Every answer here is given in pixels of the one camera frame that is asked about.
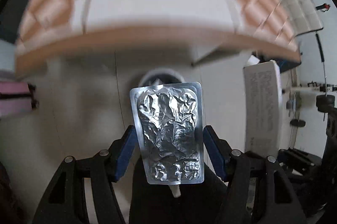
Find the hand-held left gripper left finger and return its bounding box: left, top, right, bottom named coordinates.
left=32, top=125, right=139, bottom=224

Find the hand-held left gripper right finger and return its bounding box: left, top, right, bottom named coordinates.
left=203, top=125, right=308, bottom=224

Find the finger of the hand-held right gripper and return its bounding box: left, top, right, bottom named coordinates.
left=278, top=148, right=323, bottom=175

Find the silver foil blister pack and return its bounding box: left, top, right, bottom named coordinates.
left=130, top=81, right=205, bottom=185

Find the long white box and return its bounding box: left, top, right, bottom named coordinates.
left=243, top=60, right=283, bottom=155

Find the black round weight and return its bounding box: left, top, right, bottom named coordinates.
left=316, top=94, right=337, bottom=113

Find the light grey slipper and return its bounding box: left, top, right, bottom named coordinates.
left=169, top=184, right=182, bottom=198

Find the person's leg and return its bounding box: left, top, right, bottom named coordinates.
left=129, top=158, right=232, bottom=224

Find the pink suitcase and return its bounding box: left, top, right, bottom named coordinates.
left=0, top=70, right=40, bottom=122

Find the white padded chair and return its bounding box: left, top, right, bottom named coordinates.
left=276, top=0, right=325, bottom=36

==============================

## Activity
Repeat the full listing above without altering a word, and skip the pictures.

## Answer section
Every answer here is given in pixels of the one camera frame that is asked about.
Find the hand-held left gripper left finger and return its bounding box: left, top, right, bottom named coordinates.
left=32, top=125, right=139, bottom=224

Find the hand-held left gripper right finger and return its bounding box: left, top, right, bottom named coordinates.
left=203, top=125, right=308, bottom=224

Find the finger of the hand-held right gripper and return its bounding box: left, top, right, bottom named coordinates.
left=278, top=148, right=323, bottom=175

Find the silver foil blister pack and return its bounding box: left, top, right, bottom named coordinates.
left=130, top=81, right=205, bottom=185

Find the long white box and return its bounding box: left, top, right, bottom named coordinates.
left=243, top=60, right=283, bottom=155

Find the black round weight and return its bounding box: left, top, right, bottom named coordinates.
left=316, top=94, right=337, bottom=113

Find the light grey slipper and return its bounding box: left, top, right, bottom named coordinates.
left=169, top=184, right=182, bottom=198

Find the person's leg and return its bounding box: left, top, right, bottom named coordinates.
left=129, top=158, right=232, bottom=224

Find the pink suitcase and return its bounding box: left, top, right, bottom named coordinates.
left=0, top=70, right=40, bottom=122

Find the white padded chair and return its bounding box: left, top, right, bottom named coordinates.
left=276, top=0, right=325, bottom=36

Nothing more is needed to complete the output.